# Exercise details:
Give the data again in full, without pictures.
___
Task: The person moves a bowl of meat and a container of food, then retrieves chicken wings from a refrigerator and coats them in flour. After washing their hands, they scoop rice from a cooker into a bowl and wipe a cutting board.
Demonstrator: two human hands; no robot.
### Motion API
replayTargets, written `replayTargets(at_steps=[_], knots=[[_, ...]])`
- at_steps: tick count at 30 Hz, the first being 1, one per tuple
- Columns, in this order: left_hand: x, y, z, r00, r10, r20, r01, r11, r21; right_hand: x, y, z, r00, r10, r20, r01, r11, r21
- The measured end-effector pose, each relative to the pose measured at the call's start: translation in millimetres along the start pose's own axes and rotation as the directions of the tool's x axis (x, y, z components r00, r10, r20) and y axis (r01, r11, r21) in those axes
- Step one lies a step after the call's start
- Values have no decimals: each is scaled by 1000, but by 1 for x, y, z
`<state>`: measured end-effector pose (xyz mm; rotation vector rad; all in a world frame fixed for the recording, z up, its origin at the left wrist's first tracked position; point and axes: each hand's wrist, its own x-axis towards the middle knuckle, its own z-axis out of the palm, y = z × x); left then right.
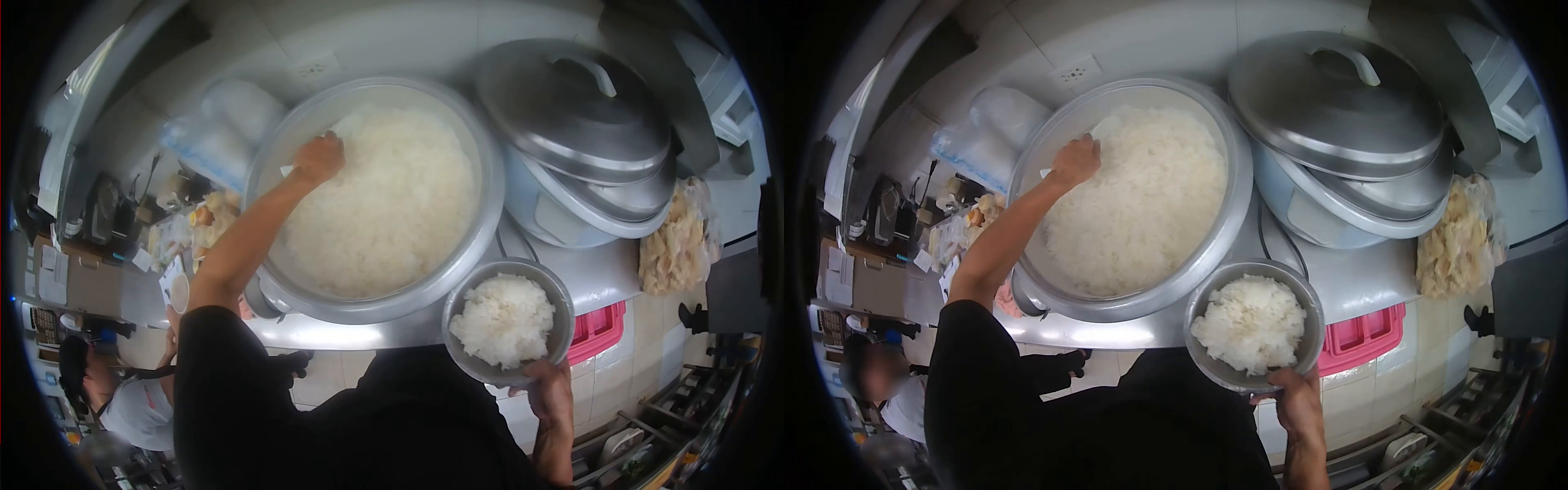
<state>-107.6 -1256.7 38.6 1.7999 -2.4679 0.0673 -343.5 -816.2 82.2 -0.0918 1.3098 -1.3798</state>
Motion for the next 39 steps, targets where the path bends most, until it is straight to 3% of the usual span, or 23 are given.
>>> replayTargets(at_steps=[2,6,8,15,17,18,20,22,24,26,28,29,31,32,34,35,36,37,38,39], knots=[[-5,2,0,988,147,47,-147,989,-1,6,4,7,999,24,46,-25,1000,8],[-32,14,-11,968,248,45,-248,969,-4,11,9,14,999,17,48,-18,1000,20],[-50,29,-6,905,404,132,-394,914,-98,7,9,18,1000,27,-2,-27,999,24],[-97,51,-9,874,437,210,-383,888,-254,2,10,18,1000,1,26,-2,999,35],[-114,61,-28,804,467,369,-417,884,-212,4,12,16,1000,1,29,-2,999,37],[-119,60,-29,803,467,370,-417,884,-211,5,12,14,998,11,62,-13,1000,29],[-127,55,-29,718,538,441,-448,843,-298,3,13,13,996,20,90,-22,1000,16],[-139,47,-30,703,557,441,-431,828,-358,-7,10,13,999,-51,-13,51,998,32],[-147,42,-37,583,690,429,-394,702,-594,-15,0,7,999,-41,-30,41,999,17],[-152,42,-42,577,710,404,-406,678,-612,-25,-13,4,996,-27,-80,31,998,50],[-147,39,-48,520,600,608,-178,772,-611,-32,-27,11,992,-50,-120,55,998,35],[-144,37,-51,519,607,601,-184,767,-615,-33,-34,15,987,-51,-153,55,998,27],[-139,29,-56,462,618,636,5,715,-699,-29,-41,23,982,-85,-167,89,996,21],[-133,23,-58,461,624,632,-1,712,-702,-24,-45,27,981,-91,-171,96,995,22],[-113,4,-64,258,826,501,-487,559,-671,-15,-53,38,997,-73,-38,73,997,-7],[-103,-8,-57,96,990,104,-850,136,-508,-11,-57,46,995,-83,-46,83,997,-2],[-103,-1,-74,82,992,98,-854,121,-507,-8,-61,54,997,-71,44,73,996,-42],[-107,10,-110,451,812,370,-494,573,-654,-5,-65,62,990,-55,134,66,994,-85],[-112,19,-138,594,444,671,49,812,-582,-1,-68,68,990,-65,126,76,994,-82],[-115,26,-155,595,450,666,41,811,-584,4,-70,75,984,-30,178,44,996,-76]])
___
# Response area:
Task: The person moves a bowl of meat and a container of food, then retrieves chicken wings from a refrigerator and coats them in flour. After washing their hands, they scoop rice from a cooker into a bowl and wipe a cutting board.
Demonstrator: two human hands; no robot.
### Motion API
replayTargets, written `replayTargets(at_steps=[_], knots=[[_, ...]])`
- at_steps: tick count at 30 Hz, the first being 1, one per tuple
- Columns, in this order: left_hand: x, y, z, r00, r10, r20, r01, r11, r21; right_hand: x, y, z, r00, r10, r20, r01, r11, r21
- The measured end-effector pose, each relative to the pose measured at the call's start: translation in millimetres along the start pose's own axes and rotation as the directions of the tool's x axis (x, y, z components r00, r10, r20) and y axis (r01, r11, r21) in those axes
- Step one lies a step after the call's start
- Values have no decimals: each is scaled by 1000, but by 1 for x, y, z
`<state>`: measured end-effector pose (xyz mm; rotation vector rad; all in a world frame fixed for the recording, z up, its origin at the left wrist's first tracked position; point and axes: each hand's wrist, its own x-axis towards the middle knuckle, its own z-axis out of the palm, y = z × x); left then right.
<state>-107.6 -1256.7 38.6 1.7999 -2.4679 0.0673 -343.5 -816.2 82.2 -0.0918 1.3098 -1.3798</state>
Motion for the next 39 steps, targets where the path bends most, until it is straight to 3% of the usual span, or 23 are given.
>>> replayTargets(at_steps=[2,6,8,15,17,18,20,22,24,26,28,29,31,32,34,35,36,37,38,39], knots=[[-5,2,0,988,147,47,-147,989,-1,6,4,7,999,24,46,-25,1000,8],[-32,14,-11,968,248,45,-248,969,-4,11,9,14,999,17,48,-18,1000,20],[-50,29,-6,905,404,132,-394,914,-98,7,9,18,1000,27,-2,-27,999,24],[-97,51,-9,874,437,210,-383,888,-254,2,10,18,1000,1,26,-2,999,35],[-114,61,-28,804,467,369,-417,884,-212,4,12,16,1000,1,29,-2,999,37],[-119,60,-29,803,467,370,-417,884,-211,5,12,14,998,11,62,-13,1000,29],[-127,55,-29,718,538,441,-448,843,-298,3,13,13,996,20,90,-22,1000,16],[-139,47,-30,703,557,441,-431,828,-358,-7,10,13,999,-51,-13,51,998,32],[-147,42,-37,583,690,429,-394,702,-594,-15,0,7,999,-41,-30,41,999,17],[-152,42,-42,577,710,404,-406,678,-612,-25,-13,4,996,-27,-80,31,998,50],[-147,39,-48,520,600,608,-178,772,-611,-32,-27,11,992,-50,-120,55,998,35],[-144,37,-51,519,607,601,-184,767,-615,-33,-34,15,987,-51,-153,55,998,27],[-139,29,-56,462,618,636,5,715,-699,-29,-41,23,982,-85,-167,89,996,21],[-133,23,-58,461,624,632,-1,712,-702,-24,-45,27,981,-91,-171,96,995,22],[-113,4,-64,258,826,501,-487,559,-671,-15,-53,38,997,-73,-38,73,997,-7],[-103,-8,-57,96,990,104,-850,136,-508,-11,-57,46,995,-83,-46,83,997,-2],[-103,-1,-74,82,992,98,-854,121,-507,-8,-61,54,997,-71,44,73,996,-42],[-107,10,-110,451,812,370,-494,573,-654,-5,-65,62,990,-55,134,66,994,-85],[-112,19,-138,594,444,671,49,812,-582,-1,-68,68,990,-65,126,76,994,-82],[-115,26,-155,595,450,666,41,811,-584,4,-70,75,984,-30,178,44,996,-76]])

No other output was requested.